#### [Activity]
Search the entries for the word "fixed". Copy every line where it turns up.

Items from a data source

——————

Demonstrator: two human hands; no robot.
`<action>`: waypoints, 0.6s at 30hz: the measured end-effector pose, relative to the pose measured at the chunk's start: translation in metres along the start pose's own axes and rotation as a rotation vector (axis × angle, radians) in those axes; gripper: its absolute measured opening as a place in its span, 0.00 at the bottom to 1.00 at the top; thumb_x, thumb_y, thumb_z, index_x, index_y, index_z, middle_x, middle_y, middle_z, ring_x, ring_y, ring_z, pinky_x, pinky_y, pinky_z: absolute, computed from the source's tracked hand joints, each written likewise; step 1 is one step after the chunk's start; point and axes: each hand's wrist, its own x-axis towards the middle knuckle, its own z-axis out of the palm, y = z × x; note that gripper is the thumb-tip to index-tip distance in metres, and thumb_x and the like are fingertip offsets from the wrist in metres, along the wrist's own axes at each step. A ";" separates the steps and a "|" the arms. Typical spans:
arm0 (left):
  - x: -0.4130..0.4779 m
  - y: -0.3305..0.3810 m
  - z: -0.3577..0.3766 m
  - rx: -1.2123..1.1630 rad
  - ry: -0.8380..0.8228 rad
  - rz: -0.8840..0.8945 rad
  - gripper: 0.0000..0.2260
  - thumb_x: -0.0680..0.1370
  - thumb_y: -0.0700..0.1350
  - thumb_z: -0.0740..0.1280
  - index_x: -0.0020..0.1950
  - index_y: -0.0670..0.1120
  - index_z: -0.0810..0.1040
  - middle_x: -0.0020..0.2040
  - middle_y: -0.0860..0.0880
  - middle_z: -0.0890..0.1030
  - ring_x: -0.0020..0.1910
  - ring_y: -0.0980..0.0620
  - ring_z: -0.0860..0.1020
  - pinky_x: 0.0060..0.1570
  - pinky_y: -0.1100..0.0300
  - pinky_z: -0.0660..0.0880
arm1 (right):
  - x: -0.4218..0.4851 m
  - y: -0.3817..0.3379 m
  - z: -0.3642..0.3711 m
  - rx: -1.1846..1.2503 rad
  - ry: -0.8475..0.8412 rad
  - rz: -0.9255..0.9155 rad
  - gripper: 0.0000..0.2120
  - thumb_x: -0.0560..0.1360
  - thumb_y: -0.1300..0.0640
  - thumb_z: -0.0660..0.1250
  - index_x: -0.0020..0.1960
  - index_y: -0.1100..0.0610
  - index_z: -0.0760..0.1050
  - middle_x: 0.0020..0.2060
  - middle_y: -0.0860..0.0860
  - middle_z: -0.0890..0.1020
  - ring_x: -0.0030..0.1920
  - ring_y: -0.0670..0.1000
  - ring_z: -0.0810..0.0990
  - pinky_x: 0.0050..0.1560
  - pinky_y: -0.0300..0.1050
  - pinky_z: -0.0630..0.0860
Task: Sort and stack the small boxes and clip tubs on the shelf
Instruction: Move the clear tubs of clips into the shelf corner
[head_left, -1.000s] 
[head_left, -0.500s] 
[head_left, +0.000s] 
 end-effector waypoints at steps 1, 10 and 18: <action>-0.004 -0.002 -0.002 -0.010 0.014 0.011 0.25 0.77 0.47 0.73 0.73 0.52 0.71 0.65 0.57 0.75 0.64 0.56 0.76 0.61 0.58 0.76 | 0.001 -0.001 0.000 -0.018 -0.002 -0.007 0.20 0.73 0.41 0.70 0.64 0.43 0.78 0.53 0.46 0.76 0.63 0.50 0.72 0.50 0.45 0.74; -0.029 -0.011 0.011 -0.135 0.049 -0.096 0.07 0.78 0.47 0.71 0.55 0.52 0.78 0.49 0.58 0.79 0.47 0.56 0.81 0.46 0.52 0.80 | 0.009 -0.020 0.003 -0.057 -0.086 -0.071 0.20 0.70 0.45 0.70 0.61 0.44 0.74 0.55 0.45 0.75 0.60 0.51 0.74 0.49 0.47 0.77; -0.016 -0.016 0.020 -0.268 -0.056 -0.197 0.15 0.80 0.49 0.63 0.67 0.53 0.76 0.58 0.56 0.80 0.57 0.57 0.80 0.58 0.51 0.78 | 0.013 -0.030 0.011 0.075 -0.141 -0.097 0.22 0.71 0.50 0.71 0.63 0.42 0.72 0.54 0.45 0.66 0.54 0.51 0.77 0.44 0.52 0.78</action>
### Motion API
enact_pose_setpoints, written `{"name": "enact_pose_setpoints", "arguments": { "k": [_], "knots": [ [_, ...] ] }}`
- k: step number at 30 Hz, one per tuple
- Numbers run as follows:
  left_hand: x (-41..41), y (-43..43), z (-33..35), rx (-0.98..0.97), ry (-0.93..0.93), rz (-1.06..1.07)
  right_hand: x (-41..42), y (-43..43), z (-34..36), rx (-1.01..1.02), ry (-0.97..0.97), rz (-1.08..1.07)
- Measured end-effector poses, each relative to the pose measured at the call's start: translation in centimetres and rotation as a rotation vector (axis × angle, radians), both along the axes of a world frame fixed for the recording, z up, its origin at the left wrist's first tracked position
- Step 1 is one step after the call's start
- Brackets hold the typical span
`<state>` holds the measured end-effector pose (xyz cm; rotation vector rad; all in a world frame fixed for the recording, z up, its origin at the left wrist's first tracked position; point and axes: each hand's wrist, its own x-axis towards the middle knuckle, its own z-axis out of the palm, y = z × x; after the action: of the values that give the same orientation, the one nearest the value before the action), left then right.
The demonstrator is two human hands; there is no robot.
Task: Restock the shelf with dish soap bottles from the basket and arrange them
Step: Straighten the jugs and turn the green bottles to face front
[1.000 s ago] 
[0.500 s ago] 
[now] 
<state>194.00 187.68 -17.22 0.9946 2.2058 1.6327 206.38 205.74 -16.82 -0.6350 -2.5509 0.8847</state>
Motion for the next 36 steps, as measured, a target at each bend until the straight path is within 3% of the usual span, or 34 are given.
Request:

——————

#### [Answer for this exercise]
- Measured end-effector poses, each relative to the pose measured at the call's start: translation in centimetres and rotation as a rotation vector (axis × angle, radians), both along the axes of a world frame fixed for the recording, z up, its origin at the left wrist's first tracked position
`<state>` holds the measured end-effector pose (xyz cm; rotation vector rad; all in a world frame fixed for the recording, z up, its origin at the left wrist's first tracked position; point and axes: each hand's wrist, its own x-axis towards the middle knuckle, its own z-axis out of the palm, y = z × x; after the action: of the values that give the same orientation, the one nearest the value before the action), left then right.

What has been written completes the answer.